Como se puede apreciar, los que Loewenstein llama esquemas anticuados de clasificación de las constituciones no pueden desecharse por completo. Pero sí es cierto que requieren de modificaciones importantes para adquirir de nuevo una utilidad en el trabajo empírico. Frente a las clasificaciones tradicionales, su propuesta empieza por introducir dos criterios de clasificación:
1) Constituciones originarias y derivadas. Una constitución originaria es aquella que introduce un principio funcional nuevo u original, como por ejemplo el parlamentarismo británico; el sistema presidencial americano; el constitucionalismo francés de 1793 con su tipo de gobierno por asamblea, el cesarismo plebiscitario de las constituciones napoleónicas. Las constituciones derivadas, por tanto, son aquellas que siguen o imitan uno de los principios de las constituciones originarias.
2) Constituciones ideológico-programáticas y utilitarias. Las primeras son aquellas constituciones cargadas ideológicamente o que poseen un programa ideológico. Su ejemplo son las constituciones liberales que asumen el telos del constitucionalismo clásico de limitar el poder político para garantizar el derecho de los ciudadanos. Por constituciones utilitarias entiende aquellas constituciones ideológicamente neutrales. Un caso ejemplar de esto sería la Constitución Federal de Bismarck (1871), en la cual se regulan las relaciones entre los órganos estatales superiores, pero no existe en ella una referencia a los derechos fundamentales. Sobre esta clasificación es posible preguntar: ¿existen realmente constituciones ideológicamente neutras? El propio Loewenstein apunta que detrás de la Constitución de Bismarck existe una concepción autoritaria del poder político. Una constitución que se limita a regular la organización de los órganos estatales, sin mencionar derechos fundamentales, toma de manera implícita una posición ideológica. Una vez que introduce estos dos criterios Loewenstein afirma:
Las anteriores sugerencias que tendían más bien a desentrañar la esencia y el contenido de las constituciones y no su mecanismo externo, pueden ser útiles para una clasificación realista, pero sufren el mismo defecto fundamental que las categorías tradicionales clásicas.
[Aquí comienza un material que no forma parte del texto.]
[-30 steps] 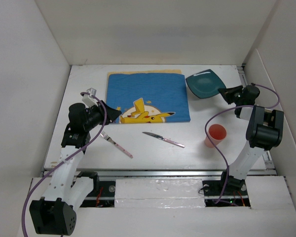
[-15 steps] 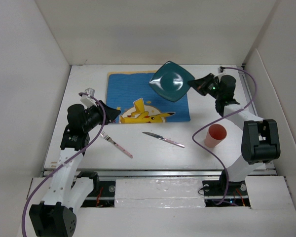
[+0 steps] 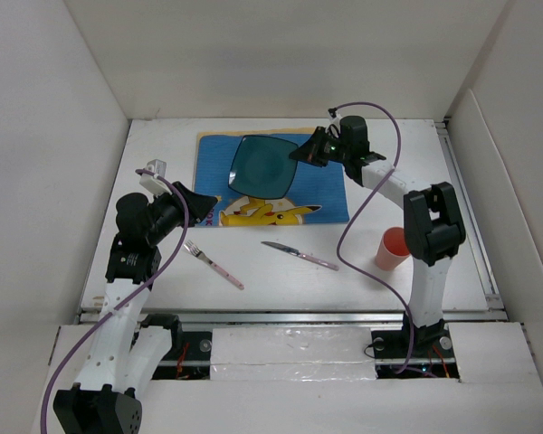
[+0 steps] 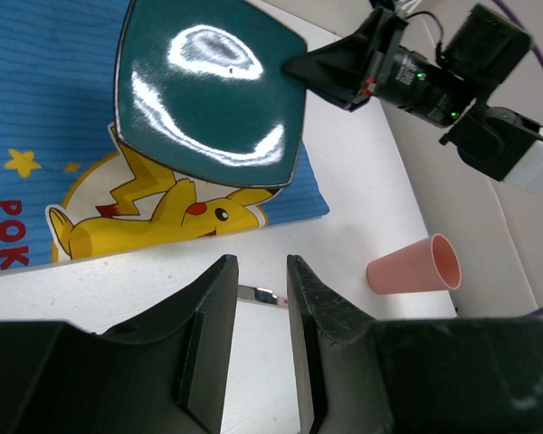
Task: Set the dinner table for one person
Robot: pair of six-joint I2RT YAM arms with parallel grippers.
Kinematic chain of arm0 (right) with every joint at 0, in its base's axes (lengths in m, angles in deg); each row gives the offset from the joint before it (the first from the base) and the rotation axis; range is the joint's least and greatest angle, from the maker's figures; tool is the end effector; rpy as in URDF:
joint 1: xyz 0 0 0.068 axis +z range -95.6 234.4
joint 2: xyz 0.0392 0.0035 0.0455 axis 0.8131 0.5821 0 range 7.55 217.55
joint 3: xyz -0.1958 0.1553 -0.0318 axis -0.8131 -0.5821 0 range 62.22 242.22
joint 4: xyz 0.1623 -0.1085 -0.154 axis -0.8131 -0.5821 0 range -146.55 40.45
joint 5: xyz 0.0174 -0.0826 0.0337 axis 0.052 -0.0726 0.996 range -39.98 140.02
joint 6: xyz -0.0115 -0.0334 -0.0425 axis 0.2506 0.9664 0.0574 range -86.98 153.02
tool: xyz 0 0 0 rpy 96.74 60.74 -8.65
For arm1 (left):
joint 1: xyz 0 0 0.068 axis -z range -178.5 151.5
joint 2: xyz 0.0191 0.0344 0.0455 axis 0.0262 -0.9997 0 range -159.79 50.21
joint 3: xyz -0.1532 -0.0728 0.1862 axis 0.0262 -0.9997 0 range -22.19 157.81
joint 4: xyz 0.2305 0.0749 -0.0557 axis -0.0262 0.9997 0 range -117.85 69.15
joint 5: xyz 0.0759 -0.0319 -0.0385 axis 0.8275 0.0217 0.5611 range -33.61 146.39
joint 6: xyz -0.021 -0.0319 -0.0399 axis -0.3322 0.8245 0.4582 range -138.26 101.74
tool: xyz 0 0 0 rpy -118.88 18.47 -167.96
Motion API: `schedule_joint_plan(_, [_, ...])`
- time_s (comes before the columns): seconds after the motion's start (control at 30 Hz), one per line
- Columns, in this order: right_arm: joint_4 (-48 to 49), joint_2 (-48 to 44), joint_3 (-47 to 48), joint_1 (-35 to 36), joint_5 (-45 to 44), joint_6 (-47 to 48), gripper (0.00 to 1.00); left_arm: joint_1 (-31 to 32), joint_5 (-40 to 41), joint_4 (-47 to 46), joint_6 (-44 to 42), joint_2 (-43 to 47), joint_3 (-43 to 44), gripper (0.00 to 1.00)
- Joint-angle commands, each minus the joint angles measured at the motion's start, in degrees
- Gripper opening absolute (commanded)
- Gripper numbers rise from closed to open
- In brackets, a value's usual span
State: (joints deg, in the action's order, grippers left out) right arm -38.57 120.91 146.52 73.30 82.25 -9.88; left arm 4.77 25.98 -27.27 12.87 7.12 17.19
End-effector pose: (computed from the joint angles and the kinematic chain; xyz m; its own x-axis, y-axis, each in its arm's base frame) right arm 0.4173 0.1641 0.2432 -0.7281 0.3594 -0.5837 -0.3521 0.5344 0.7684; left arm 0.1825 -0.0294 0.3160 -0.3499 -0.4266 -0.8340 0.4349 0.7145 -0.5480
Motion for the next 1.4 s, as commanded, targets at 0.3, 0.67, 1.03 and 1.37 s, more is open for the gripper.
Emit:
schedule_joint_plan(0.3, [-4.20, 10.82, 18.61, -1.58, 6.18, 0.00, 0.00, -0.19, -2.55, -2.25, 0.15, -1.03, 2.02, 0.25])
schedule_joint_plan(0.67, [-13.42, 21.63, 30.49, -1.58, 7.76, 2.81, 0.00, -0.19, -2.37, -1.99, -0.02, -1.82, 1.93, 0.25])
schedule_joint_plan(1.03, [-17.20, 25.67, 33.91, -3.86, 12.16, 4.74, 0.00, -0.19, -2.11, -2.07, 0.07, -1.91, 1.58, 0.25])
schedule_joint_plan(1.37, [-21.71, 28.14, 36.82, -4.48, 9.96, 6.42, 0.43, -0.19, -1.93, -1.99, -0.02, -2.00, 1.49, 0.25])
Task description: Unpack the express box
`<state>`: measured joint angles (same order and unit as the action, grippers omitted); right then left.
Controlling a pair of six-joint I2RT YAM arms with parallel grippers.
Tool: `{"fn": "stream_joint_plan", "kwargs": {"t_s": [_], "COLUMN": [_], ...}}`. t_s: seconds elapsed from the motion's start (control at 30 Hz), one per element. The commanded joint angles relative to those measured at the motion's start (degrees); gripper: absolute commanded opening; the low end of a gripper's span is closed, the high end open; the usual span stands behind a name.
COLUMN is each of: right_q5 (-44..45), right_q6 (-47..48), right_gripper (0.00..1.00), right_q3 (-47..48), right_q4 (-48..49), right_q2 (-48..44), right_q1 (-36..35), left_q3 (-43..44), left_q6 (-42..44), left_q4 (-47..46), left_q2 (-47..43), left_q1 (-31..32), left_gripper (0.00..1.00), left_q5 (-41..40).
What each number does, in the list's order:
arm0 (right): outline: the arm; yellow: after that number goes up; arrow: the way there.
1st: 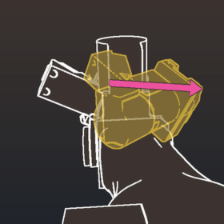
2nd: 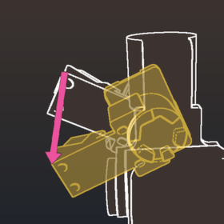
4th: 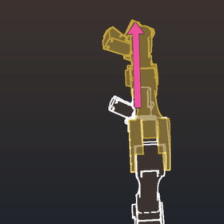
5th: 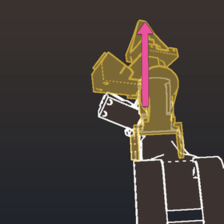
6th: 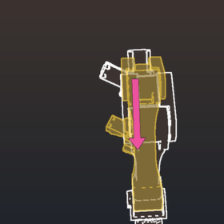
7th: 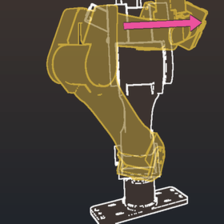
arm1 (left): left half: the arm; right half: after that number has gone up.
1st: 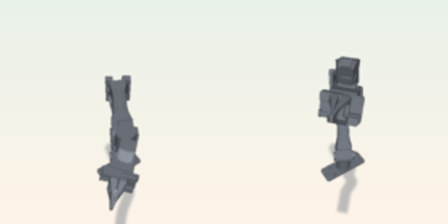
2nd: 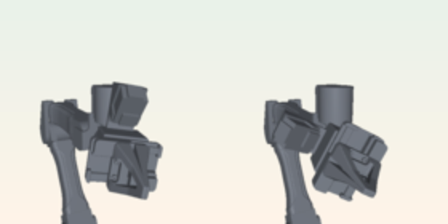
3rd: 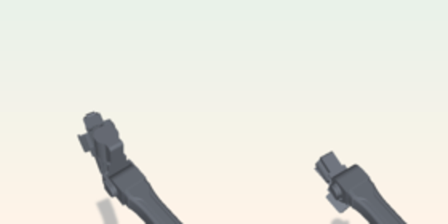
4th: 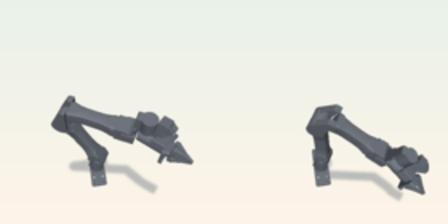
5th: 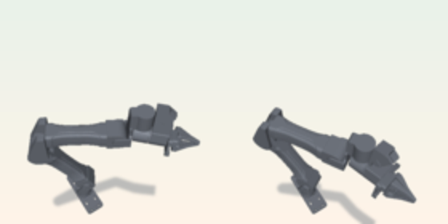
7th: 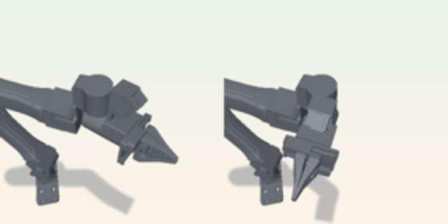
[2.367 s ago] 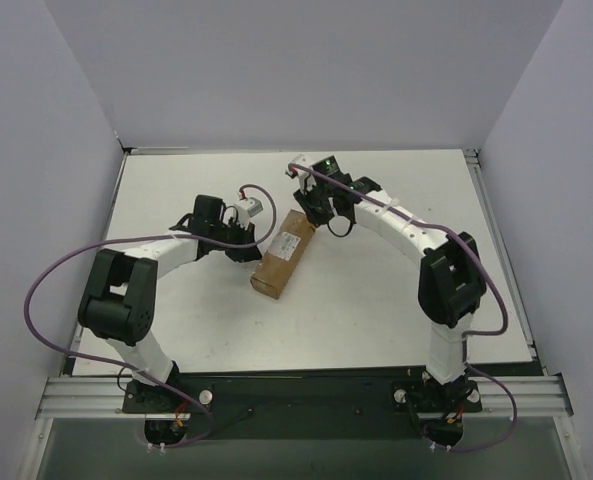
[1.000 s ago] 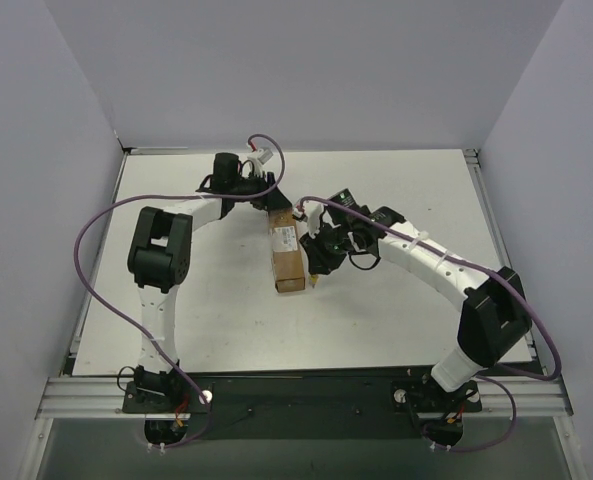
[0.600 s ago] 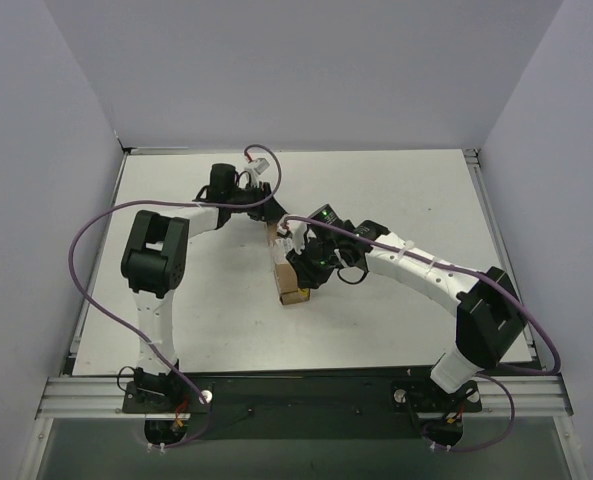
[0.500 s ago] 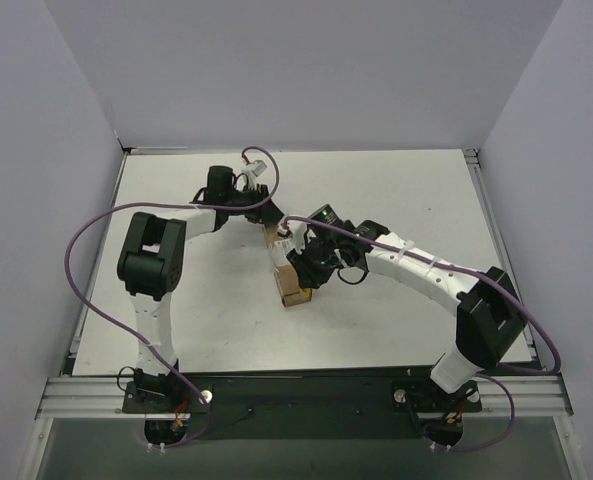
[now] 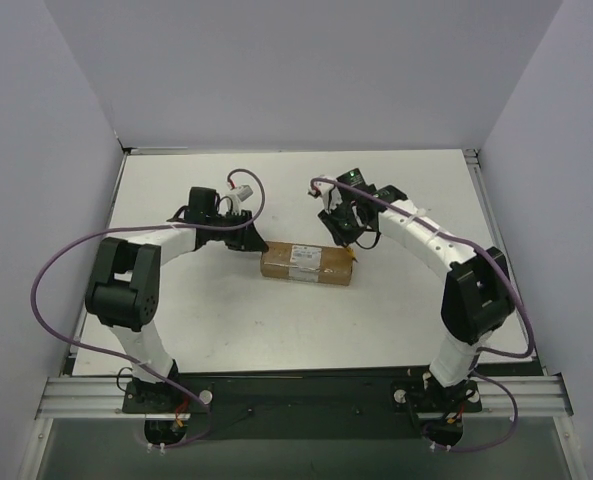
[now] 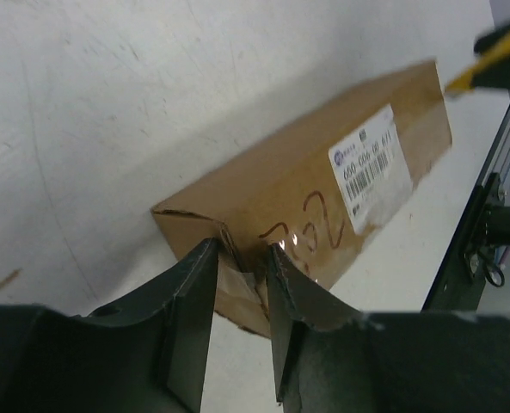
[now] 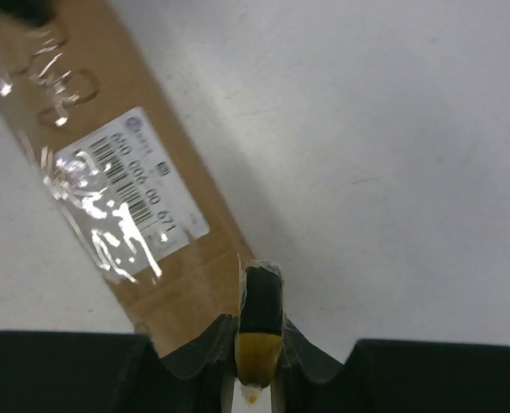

Fallan justamente al no tomar en cuenta un hecho que, en tiempos recientes, ha cambiado de manera decisiva la significación de la constitución escrita. Si al principio, un documento constitucional formal servía para limitar el ejercicio de poder político en interés de la libertad de los destinatarios del poder, la existencia hoy de una constitución escrita no implica, en absoluto, ipso facto una garantía de distribución y, por tanto, limitación del poder. Cada vez con más frecuencia, la técnica de la constitución escrita es usada conscientemente para camuflar regímenes autoritarios y totalitarios. En muchos casos, la constitución escrita no es más que un cómodo disfraz para la instalación de una concentración del poder en las manos de un detentador único. La constitución ha quedado privada de su intrínseco telos: Institucionalizar la distribución del ejercicio del poder político (Loewenstein, 1976: 213-214).12
Existen casos en donde la constitución muestra ostensiblemente su carácter autoritario, como la Constitución de Haile Selassie (1931), que en su artículo 5 establece: en el Imperio Etíope el poder supremo yace en el emperador. En otras ocasiones, la constitución retoma los principios del constitucionalismo, pero en la práctica no regulan realmente el ejercicio del poder. Se trata de meras fachadas que ocultan la manera en que realmente se ejerce el poder. La constitución es, simplemente, hojas de papel, ajenas a su realidad social. Por ello, Loewenstein sostiene la necesidad de una clasificación ontológica de las constituciones, entendida como una clasificación que asume como principio básico la relación entre la normatividad jurídica y el orden concreto de la sociedad. En lugar de analizar la esencia y el contenido de las constituciones, el criterio del análisis ontológico radica en la concordancia de las normas constitucionales con la realidad del proceso del poder. Así, se tiene la siguiente clasificación:
1) La constitución normativa. Se trata de la constitución que no sólo posee una validez formal, sino se encuentra viva, es decir, se relaciona con el orden concreto de la sociedad a través de las convicciones y conductas de los ciudadanos. Dicho de otra manera, en la sociedad existe una cultura política (cívica), producto de un largo proceso de aprendizaje, que proporciona efectividad a las normas constitucionales. La coacción es un refuerzo de la legalidad, pero su vigencia depende de un consenso práctico sobre su validez. Para usar una expresión de la vida diaria: la constitución es como un traje que sienta bien y que se lleva realmente.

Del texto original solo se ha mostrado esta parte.